§ **Exercise details**: Reproduce the entries below, please. Keep every character the same.

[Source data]
+ + + + +
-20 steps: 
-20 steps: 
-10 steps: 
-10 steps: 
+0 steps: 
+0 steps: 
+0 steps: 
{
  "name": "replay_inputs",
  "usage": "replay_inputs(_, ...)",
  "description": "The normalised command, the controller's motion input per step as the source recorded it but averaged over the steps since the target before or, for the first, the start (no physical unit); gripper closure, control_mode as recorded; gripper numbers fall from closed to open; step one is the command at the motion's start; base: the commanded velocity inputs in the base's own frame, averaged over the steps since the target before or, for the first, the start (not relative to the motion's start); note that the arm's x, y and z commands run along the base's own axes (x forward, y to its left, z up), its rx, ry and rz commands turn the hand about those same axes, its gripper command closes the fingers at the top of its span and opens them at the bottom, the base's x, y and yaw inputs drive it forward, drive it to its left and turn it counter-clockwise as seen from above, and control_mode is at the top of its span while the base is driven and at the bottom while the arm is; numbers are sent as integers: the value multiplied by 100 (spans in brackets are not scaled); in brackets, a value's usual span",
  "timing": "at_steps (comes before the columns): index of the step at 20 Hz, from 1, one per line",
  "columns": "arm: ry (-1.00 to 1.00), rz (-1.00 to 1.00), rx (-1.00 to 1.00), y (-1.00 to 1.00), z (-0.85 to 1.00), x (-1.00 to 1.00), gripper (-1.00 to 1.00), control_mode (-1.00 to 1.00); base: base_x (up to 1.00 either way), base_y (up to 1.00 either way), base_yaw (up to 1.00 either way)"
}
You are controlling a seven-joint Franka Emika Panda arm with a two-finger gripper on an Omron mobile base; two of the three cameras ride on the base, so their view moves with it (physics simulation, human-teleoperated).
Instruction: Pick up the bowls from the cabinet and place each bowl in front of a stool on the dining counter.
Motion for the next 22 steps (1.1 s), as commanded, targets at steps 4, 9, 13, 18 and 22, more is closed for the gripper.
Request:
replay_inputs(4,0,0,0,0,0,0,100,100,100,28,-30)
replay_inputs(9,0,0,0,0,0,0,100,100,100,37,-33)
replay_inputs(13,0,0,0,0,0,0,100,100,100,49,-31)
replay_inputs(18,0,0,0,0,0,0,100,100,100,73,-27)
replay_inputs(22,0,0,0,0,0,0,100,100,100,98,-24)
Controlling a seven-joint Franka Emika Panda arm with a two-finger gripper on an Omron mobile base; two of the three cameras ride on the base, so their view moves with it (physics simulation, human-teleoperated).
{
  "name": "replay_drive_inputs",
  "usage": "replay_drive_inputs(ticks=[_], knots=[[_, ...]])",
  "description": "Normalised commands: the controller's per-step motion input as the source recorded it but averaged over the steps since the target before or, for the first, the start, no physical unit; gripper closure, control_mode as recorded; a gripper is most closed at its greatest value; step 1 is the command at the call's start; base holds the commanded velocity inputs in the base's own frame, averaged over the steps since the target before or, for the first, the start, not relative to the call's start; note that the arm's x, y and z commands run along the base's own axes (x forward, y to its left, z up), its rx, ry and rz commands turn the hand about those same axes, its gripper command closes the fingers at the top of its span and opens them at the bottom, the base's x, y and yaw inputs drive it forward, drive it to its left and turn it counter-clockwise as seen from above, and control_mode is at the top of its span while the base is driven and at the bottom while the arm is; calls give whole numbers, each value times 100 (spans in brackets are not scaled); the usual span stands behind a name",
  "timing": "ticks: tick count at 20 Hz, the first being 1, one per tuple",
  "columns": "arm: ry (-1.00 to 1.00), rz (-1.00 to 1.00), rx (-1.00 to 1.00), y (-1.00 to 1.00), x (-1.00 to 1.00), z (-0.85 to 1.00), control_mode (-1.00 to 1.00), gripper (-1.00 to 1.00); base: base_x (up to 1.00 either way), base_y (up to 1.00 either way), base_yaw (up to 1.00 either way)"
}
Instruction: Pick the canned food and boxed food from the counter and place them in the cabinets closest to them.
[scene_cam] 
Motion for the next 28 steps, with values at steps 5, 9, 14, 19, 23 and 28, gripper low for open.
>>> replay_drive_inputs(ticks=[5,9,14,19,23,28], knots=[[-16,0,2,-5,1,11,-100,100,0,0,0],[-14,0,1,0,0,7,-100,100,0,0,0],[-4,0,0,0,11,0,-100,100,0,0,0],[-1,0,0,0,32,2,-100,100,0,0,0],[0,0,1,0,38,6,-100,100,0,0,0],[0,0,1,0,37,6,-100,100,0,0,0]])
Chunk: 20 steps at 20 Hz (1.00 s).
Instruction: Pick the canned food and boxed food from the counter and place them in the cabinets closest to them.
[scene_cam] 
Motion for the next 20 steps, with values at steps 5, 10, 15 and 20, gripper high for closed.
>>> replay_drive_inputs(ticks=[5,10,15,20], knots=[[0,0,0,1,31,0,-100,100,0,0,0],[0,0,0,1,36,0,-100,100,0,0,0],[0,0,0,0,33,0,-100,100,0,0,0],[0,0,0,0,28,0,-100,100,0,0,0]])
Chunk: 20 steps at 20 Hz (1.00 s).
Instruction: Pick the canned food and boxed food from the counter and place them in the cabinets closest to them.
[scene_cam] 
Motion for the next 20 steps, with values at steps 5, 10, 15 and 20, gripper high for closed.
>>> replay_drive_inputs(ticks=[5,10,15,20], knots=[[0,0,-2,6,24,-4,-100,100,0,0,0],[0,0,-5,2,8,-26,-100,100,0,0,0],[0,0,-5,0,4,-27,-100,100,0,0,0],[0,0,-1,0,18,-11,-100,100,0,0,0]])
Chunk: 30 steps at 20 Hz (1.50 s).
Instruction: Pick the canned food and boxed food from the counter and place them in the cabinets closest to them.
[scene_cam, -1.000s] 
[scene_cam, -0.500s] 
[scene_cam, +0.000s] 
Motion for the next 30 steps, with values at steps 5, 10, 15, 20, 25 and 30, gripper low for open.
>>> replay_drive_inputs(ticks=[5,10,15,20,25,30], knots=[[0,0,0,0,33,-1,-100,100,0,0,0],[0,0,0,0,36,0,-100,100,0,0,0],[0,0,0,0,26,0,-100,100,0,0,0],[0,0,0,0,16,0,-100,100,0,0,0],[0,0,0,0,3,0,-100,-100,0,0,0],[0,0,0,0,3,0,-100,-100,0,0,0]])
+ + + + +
§ **Finished task**:
-20 steps: 
-20 steps: 
-10 steps: 
-10 steps: 
+0 steps: 
+0 steps: 
+0 steps: 
{
  "name": "replay_inputs",
  "usage": "replay_inputs(_, ...)",
  "description": "The normalised command, the controller's motion input per step as the source recorded it but averaged over the steps since the target before or, for the first, the start (no physical unit); gripper closure, control_mode as recorded; gripper numbers fall from closed to open; step one is the command at the motion's start; base: the commanded velocity inputs in the base's own frame, averaged over the steps since the target before or, for the first, the start (not relative to the motion's start); note that the arm's x, y and z commands run along the base's own axes (x forward, y to its left, z up), its rx, ry and rz commands turn the hand about those same axes, its gripper command closes the fingers at the top of its span and opens them at the bottom, the base's x, y and yaw inputs drive it forward, drive it to its left and turn it counter-clockwise as seen from above, and control_mode is at the top of its span while the base is driven and at the bottom while the arm is; numbers are sent as integers: the value multiplied by 100 (spans in brackets are not scaled); in brackets, a value's usual span",
  "timing": "at_steps (comes before the columns): index of the step at 20 Hz, from 1, one per line",
  "columns": "arm: ry (-1.00 to 1.00), rz (-1.00 to 1.00), rx (-1.00 to 1.00), y (-1.00 to 1.00), z (-0.85 to 1.00), x (-1.00 to 1.00), gripper (-1.00 to 1.00), control_mode (-1.00 to 1.00); base: base_x (up to 1.00 either way), base_y (up to 1.00 either way), base_yaw (up to 1.00 either way)"
}
You are controlling a seven-joint Franka Emika Panda arm with a two-finger gripper on an Omron mobile base; two of the three cameras ride on the base, so their view moves with it (physics simulation, human-teleoperated).
Instruction: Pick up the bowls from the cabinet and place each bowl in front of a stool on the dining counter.
Motion for the next 22 steps (1.1 s), as commanded, targets at steps 4, 9, 13, 18 and 22, more is closed for the gripper.
Request:
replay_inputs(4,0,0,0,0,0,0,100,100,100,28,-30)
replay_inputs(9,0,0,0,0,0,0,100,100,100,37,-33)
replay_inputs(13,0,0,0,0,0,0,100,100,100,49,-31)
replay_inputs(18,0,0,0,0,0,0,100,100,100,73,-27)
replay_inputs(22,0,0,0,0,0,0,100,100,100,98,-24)
Controlling a seven-joint Franka Emika Panda arm with a two-finger gripper on an Omron mobile base; two of the three cameras ride on the base, so their view moves with it (physics simulation, human-teleoperated).
{
  "name": "replay_drive_inputs",
  "usage": "replay_drive_inputs(ticks=[_], knots=[[_, ...]])",
  "description": "Normalised commands: the controller's per-step motion input as the source recorded it but averaged over the steps since the target before or, for the first, the start, no physical unit; gripper closure, control_mode as recorded; a gripper is most closed at its greatest value; step 1 is the command at the call's start; base holds the commanded velocity inputs in the base's own frame, averaged over the steps since the target before or, for the first, the start, not relative to the call's start; note that the arm's x, y and z commands run along the base's own axes (x forward, y to its left, z up), its rx, ry and rz commands turn the hand about those same axes, its gripper command closes the fingers at the top of its span and opens them at the bottom, the base's x, y and yaw inputs drive it forward, drive it to its left and turn it counter-clockwise as seen from above, and control_mode is at the top of its span while the base is driven and at the bottom while the arm is; calls give whole numbers, each value times 100 (spans in brackets are not scaled); the usual span stands behind a name",
  "timing": "ticks: tick count at 20 Hz, the first being 1, one per tuple",
  "columns": "arm: ry (-1.00 to 1.00), rz (-1.00 to 1.00), rx (-1.00 to 1.00), y (-1.00 to 1.00), x (-1.00 to 1.00), z (-0.85 to 1.00), control_mode (-1.00 to 1.00), gripper (-1.00 to 1.00); base: base_x (up to 1.00 either way), base_y (up to 1.00 either way), base_yaw (up to 1.00 either way)"
}
Instruction: Pick the canned food and boxed food from the counter and place them in the cabinets closest to them.
[scene_cam] 
Motion for the next 28 steps, with values at steps 5, 9, 14, 19, 23 and 28, gripper low for open.
>>> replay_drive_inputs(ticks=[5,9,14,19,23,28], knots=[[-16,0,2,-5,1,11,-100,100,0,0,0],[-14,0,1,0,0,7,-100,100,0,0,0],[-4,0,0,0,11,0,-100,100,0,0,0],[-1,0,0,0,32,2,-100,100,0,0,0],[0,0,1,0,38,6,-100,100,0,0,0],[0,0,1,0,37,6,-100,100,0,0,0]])
Chunk: 20 steps at 20 Hz (1.00 s).
Instruction: Pick the canned food and boxed food from the counter and place them in the cabinets closest to them.
[scene_cam] 
Motion for the next 20 steps, with values at steps 5, 10, 15 and 20, gripper high for closed.
>>> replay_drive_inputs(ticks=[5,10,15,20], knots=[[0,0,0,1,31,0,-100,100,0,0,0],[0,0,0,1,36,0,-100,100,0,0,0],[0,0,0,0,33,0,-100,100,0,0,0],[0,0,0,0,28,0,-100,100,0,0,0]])
Chunk: 20 steps at 20 Hz (1.00 s).
Instruction: Pick the canned food and boxed food from the counter and place them in the cabinets closest to them.
[scene_cam] 
Motion for the next 20 steps, with values at steps 5, 10, 15 and 20, gripper high for closed.
>>> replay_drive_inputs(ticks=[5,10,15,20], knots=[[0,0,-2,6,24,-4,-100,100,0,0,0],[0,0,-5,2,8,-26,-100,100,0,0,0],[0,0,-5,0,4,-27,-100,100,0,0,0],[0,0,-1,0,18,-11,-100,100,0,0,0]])
Chunk: 30 steps at 20 Hz (1.50 s).
Instruction: Pick the canned food and boxed food from the counter and place them in the cabinets closest to them.
[scene_cam, -1.000s] 
[scene_cam, -0.500s] 
[scene_cam, +0.000s] 
Motion for the next 30 steps, with values at steps 5, 10, 15, 20, 25 and 30, gripper low for open.
>>> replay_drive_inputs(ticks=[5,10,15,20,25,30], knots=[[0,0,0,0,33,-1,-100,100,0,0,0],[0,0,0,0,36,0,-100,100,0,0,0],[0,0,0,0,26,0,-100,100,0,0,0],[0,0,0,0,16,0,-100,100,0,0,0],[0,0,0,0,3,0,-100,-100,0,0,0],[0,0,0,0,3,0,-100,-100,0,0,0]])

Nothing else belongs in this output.